### Supplied material
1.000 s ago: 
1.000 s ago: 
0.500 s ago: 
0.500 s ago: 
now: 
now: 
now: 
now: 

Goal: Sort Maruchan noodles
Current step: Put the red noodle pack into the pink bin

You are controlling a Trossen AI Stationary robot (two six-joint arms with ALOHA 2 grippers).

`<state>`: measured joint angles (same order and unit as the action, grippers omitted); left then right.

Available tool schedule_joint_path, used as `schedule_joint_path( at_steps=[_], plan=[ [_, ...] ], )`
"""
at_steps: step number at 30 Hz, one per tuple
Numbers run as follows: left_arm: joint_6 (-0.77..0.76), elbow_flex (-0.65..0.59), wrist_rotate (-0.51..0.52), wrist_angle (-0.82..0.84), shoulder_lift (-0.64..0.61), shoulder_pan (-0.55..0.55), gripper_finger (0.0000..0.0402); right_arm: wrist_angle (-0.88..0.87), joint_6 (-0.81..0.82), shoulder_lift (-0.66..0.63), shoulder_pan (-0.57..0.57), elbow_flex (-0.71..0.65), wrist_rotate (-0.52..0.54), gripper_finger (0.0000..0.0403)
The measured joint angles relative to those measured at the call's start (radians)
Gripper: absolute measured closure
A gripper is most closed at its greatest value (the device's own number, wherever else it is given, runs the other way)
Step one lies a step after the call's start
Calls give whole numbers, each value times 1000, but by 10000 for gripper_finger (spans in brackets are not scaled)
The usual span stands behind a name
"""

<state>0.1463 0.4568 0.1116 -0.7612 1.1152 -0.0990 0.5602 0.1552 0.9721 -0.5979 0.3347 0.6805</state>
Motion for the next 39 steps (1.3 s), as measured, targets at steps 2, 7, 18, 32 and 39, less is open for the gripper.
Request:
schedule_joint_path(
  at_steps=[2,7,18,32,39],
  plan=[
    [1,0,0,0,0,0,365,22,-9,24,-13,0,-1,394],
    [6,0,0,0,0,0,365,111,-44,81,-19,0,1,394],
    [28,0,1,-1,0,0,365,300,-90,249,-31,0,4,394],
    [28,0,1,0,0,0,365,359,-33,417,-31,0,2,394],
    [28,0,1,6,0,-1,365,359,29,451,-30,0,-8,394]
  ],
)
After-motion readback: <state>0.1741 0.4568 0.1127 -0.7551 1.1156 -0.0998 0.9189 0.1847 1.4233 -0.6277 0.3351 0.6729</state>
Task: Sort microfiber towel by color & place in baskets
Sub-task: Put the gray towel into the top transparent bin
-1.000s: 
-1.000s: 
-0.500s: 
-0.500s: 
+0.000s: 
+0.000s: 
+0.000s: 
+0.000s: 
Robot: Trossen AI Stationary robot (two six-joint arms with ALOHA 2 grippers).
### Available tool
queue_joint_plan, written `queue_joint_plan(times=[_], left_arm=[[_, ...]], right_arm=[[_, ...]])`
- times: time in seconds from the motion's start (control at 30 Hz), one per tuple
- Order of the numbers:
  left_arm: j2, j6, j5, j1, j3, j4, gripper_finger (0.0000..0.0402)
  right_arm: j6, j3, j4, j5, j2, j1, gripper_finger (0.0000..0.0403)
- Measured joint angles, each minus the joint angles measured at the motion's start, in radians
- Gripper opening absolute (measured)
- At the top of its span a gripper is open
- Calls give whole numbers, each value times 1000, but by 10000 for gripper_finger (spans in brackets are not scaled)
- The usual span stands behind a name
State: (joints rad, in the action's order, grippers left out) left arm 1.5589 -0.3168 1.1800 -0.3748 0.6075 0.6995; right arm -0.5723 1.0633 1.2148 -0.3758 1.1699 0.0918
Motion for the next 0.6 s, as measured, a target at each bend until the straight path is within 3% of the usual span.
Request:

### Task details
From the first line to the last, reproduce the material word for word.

### Answer to the problem
1.000 s ago: 
1.000 s ago: 
0.500 s ago: 
0.500 s ago: 
now: 
now: 
now: 
now: 

Goal: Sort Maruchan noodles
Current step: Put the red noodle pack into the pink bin

You are controlling a Trossen AI Stationary robot (two six-joint arms with ALOHA 2 grippers).

`<state>`: measured joint angles (same order and unit as the action, grippers omitted); left then right.

Available tool schedule_joint_path, used as `schedule_joint_path( at_steps=[_], plan=[ [_, ...] ], )`
"""
at_steps: step number at 30 Hz, one per tuple
Numbers run as follows: left_arm: joint_6 (-0.77..0.76), elbow_flex (-0.65..0.59), wrist_rotate (-0.51..0.52), wrist_angle (-0.82..0.84), shoulder_lift (-0.64..0.61), shoulder_pan (-0.55..0.55), gripper_finger (0.0000..0.0402); right_arm: wrist_angle (-0.88..0.87), joint_6 (-0.81..0.82), shoulder_lift (-0.66..0.63), shoulder_pan (-0.57..0.57), elbow_flex (-0.71..0.65), wrist_rotate (-0.52..0.54), gripper_finger (0.0000..0.0403)
The measured joint angles relative to those measured at the call's start (radians)
Gripper: absolute measured closure
A gripper is most closed at its greatest value (the device's own number, wherever else it is given, runs the other way)
Step one lies a step after the call's start
Calls give whole numbers, each value times 1000, but by 10000 for gripper_finger (spans in brackets are not scaled)
The usual span stands behind a name
"""

<state>0.1463 0.4568 0.1116 -0.7612 1.1152 -0.0990 0.5602 0.1552 0.9721 -0.5979 0.3347 0.6805</state>
Motion for the next 39 steps (1.3 s), as measured, targets at steps 2, 7, 18, 32 and 39, less is open for the gripper.
Request:
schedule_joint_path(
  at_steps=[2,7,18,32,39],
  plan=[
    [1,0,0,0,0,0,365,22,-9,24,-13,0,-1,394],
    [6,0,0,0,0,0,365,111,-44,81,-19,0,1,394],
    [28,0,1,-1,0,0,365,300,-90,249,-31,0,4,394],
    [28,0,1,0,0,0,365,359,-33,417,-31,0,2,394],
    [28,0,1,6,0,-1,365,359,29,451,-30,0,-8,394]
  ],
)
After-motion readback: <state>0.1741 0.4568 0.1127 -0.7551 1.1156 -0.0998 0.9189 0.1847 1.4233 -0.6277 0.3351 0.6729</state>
Task: Sort microfiber towel by color & place in baskets
Sub-task: Put the gray towel into the top transparent bin
-1.000s: 
-1.000s: 
-0.500s: 
-0.500s: 
+0.000s: 
+0.000s: 
+0.000s: 
+0.000s: 
Robot: Trossen AI Stationary robot (two six-joint arms with ALOHA 2 grippers).
### Available tool
queue_joint_plan, written `queue_joint_plan(times=[_], left_arm=[[_, ...]], right_arm=[[_, ...]])`
- times: time in seconds from the motion's start (control at 30 Hz), one per tuple
- Order of the numbers:
  left_arm: j2, j6, j5, j1, j3, j4, gripper_finger (0.0000..0.0402)
  right_arm: j6, j3, j4, j5, j2, j1, gripper_finger (0.0000..0.0403)
- Measured joint angles, each minus the joint angles measured at the motion's start, in radians
- Gripper opening absolute (measured)
- At the top of its span a gripper is open
- Calls give whole numbers, each value times 1000, but by 10000 for gripper_finger (spans in brackets are not scaled)
- The usual span stands behind a name
State: (joints rad, in the action's order, grippers left out) left arm 1.5589 -0.3168 1.1800 -0.3748 0.6075 0.6995; right arm -0.5723 1.0633 1.2148 -0.3758 1.1699 0.0918
Motion for the next 0.6 s, as measured, a target at each bend until the straight path is within 3% of the usual span.
Request:

This response contains the complete answer.